▼▼▼

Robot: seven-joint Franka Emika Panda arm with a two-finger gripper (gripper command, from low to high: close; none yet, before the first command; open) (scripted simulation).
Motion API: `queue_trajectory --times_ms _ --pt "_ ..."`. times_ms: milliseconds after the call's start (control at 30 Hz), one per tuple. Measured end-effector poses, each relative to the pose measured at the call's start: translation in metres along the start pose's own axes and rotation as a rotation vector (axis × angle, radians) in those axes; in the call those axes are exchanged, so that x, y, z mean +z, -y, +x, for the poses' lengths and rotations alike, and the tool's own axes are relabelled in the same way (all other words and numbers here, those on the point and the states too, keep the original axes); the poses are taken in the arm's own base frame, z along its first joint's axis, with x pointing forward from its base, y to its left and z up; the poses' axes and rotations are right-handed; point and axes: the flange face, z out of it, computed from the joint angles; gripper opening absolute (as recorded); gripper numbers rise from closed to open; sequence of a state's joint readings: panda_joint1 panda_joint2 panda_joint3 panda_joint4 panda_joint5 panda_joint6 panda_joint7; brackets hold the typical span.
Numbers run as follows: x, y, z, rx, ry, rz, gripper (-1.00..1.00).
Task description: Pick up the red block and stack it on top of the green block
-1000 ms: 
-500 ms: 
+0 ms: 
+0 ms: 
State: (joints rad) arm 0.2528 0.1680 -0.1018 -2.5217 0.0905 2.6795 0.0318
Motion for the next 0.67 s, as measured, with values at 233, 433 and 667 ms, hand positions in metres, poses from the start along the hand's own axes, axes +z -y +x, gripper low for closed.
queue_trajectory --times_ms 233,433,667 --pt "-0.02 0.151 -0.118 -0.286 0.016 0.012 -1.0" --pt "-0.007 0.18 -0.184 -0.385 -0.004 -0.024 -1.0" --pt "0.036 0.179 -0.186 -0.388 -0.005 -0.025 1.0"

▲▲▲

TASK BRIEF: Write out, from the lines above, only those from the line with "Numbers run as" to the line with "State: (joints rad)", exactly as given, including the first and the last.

ANSWER AREA:
Numbers run as follows: x, y, z, rx, ry, rz, gripper (-1.00..1.00).
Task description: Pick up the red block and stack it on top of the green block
-1000 ms: 
-500 ms: 
+0 ms: 
+0 ms: 
State: (joints rad) arm 0.2528 0.1680 -0.1018 -2.5217 0.0905 2.6795 0.0318

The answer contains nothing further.